*Problem to solve*:
Your answer must contain each line of the listing in which "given" appears, copied in full.

*Supplied material*:
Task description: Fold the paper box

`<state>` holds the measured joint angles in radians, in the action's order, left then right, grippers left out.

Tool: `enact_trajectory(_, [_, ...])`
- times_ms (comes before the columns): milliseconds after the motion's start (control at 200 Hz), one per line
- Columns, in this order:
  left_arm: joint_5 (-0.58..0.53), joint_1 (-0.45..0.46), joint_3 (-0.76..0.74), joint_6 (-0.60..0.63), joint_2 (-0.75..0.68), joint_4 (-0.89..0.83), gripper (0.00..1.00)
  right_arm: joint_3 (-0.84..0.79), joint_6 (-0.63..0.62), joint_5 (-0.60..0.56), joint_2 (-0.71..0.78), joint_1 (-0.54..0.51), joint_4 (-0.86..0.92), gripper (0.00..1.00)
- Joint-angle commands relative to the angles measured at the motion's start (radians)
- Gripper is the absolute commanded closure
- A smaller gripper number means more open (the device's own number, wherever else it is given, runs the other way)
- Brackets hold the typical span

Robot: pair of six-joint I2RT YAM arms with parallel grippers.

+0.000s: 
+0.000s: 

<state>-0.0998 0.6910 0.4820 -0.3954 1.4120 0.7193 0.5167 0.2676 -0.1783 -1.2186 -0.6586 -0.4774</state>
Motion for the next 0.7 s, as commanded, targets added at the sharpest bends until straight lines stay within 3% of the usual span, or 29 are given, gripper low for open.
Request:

*Solution*:
- A smaller gripper number means more open (the device's own number, wherever else it is given, runs the other way)
Motion for the next 0.7 s, as commanded, targets added at the sharpest bends until straight lines stay within 3% of the usual span, or 29 are given, gripper low for open.

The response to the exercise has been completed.